Lucas, ao narrar esse episódio logo após a parábola do Bom Samaritano (Lc 10,25-37), nos convida a um equilíbrio dinâmico entre ação e contemplação. O samaritano agiu com misericórdia e eficácia, mas agiu porque viu a necessidade, e viu porque teve compaixão. E a compaixão, em sua essência, nasce de um coração que escuta: escuta o clamor dos caídos, escuta a Palavra de Deus, escuta a voz do Espírito Santo que move à ação. Do mesmo modo, em Marcos 3,31-35, Jesus redefine a família espiritual, afirmando: “Quem faz a vontade de Deus, esse é meu irmão, minha irmã e minha mãe.” A vontade de Deus, no entanto, só pode ser feita quando é escutada e compreendida em profundidade. Em Mateus 17,5, na Transfiguração, o Pai declara de forma inequívoca: “Este é o meu Filho amado. Escutai-o!” A escuta é, portanto, sempre a primeira e mais fundamental resposta da fé.

Na Carta aos Colossenses, Paulo fala de seu sofrimento como expressão do mistério de Cristo, “Cristo em vós, a esperança da glória” (Cl 1,27). Esse Cristo que sofre e salva é também o que visita nossas casas, nossas feridas mais profundas, nossos silêncios. Precisamos reaprender a receber o Senhor não como um produto litúrgico ou uma peça de um ritual vazio, mas como hóspede sagrado. Como presença viva, e não como ideologia a ser imposta. Como Palavra que interpela e transforma, e não como um slogan religioso vazio. Como rosto dos pobres e marginalizados, e não como símbolo de poder e opulência. A filosofia existencial nos lembra que a verdadeira presença se dá na relação autêntica, não na objetificação.

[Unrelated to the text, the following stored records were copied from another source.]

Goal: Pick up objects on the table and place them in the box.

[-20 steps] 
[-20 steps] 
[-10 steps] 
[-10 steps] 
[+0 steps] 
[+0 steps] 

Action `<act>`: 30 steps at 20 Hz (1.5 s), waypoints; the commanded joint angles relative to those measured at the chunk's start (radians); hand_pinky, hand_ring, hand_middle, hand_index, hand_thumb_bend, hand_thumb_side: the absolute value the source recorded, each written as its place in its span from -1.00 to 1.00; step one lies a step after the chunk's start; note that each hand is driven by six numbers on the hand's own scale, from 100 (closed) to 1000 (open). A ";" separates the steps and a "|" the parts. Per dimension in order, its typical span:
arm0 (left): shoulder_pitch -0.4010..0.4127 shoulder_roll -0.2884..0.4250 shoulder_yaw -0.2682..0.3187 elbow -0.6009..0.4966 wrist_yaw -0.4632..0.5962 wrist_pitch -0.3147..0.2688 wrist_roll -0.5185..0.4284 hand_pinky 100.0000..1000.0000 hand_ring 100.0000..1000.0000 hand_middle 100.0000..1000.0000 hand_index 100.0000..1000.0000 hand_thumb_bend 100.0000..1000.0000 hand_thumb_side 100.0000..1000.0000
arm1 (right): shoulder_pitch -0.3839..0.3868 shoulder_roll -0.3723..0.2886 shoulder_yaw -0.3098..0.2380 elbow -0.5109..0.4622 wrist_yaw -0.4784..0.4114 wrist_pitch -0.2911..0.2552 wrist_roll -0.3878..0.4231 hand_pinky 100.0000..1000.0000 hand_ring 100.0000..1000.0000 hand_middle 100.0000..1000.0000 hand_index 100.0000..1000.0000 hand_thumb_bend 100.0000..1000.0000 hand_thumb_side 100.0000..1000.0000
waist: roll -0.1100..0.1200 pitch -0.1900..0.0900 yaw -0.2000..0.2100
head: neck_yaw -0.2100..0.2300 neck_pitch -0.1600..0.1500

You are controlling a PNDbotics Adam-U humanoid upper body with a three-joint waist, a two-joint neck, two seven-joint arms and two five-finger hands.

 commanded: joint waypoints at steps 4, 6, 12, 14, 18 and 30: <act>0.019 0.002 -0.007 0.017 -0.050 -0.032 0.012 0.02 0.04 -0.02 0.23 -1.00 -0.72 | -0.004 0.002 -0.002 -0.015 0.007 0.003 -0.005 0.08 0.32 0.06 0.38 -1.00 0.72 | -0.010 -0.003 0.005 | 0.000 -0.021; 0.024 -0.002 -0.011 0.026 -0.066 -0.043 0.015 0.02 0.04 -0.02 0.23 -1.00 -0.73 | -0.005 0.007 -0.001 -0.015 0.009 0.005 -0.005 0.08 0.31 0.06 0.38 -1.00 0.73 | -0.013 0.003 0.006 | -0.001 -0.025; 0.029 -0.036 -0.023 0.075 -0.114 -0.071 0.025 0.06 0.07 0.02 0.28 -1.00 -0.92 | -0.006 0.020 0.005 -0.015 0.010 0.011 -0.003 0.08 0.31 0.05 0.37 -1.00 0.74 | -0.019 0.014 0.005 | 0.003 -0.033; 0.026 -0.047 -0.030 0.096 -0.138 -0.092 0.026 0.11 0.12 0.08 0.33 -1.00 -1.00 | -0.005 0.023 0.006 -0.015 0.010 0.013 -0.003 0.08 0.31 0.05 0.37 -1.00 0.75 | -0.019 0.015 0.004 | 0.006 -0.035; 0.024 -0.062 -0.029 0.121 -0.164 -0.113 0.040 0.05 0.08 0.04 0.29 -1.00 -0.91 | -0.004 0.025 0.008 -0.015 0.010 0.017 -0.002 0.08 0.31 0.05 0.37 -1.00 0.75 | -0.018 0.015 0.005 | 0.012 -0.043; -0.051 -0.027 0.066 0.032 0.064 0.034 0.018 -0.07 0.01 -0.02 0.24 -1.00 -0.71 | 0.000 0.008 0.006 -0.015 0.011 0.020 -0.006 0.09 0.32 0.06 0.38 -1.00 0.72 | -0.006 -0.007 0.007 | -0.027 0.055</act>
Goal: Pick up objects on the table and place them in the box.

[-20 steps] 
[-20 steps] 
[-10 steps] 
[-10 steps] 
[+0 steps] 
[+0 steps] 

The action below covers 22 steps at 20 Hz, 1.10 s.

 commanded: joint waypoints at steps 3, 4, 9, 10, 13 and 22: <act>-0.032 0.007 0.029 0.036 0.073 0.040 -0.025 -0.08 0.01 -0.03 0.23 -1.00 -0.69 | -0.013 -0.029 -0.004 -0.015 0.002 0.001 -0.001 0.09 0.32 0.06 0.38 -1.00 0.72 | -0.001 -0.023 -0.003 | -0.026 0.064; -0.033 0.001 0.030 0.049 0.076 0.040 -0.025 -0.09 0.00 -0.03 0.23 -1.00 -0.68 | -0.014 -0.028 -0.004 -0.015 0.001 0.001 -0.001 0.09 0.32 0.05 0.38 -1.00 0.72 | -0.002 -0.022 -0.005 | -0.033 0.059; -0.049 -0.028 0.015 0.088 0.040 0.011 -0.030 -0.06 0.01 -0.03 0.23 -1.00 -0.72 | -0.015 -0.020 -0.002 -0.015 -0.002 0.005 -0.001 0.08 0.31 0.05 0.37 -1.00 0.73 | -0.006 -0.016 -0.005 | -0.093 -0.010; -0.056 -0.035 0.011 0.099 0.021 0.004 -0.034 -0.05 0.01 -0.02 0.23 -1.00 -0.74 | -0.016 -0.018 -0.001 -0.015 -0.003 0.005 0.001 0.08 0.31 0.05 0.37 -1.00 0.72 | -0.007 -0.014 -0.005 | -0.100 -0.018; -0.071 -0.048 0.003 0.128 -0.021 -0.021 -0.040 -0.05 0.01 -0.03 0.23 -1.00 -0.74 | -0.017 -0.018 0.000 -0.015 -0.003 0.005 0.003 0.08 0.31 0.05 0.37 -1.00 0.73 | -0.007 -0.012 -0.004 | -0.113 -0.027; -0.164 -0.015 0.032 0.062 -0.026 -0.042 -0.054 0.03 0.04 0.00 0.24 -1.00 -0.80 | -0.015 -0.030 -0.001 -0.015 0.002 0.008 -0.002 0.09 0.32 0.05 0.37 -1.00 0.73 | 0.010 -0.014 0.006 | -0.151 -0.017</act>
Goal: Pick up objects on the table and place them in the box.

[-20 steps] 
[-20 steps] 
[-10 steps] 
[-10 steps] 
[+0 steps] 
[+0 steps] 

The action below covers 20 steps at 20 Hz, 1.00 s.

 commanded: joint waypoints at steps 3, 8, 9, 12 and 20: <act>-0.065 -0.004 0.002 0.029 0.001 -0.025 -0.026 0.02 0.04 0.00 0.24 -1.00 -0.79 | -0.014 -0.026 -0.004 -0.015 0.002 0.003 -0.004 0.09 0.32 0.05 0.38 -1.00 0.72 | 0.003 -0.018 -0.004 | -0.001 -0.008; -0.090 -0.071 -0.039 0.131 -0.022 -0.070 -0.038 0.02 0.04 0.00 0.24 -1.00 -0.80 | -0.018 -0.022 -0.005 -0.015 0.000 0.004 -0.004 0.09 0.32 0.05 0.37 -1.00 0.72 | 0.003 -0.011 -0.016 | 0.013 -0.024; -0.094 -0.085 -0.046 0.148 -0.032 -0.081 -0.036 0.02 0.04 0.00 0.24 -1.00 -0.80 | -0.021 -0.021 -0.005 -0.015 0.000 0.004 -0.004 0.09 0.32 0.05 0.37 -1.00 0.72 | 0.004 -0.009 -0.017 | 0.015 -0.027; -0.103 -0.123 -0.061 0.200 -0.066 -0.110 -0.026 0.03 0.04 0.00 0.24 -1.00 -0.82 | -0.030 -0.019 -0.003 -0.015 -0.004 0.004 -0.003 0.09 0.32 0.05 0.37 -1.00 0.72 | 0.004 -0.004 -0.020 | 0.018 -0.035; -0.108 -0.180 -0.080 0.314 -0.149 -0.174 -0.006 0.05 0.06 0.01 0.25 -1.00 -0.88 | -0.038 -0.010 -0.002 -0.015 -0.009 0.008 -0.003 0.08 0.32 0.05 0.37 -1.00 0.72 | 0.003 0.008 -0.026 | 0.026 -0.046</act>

Neste mundo fragmentado e ruidoso, onde tantos líderes religiosos se tornam administradores de empresas e caçadores de curtidas em redes sociais, confundindo a espiritualidade com a autopromoção, precisamos redescobrir a escuta como ato revolucionário. Escutar a Palavra de Deus que nos nutre. Escutar os clamores dos pobres e oprimidos que nos desafiam. Escutar o silêncio do nosso próprio coração, onde Deus habita. Escutar a voz do Espírito Santo que ainda hoje sussurra em nossas casas, em nossas caminhadas, em nossos desertos. A antropologia cultural nos mostra como o ritmo acelerado da vida moderna, impulsionado pela tecnologia, dificulta essa escuta profunda. Marta e Maria nos ensinam que é possível, sim, servir e escutar, agir e contemplar, viver a fé de forma integrada, coerente e libertadora, abraçando a tensão criativa entre o fazer e o ser, entre a ação e a contemplação.

Qual das duas dimensões, a ação ou a escuta, você sente que precisa cultivar mais em sua vida hoje?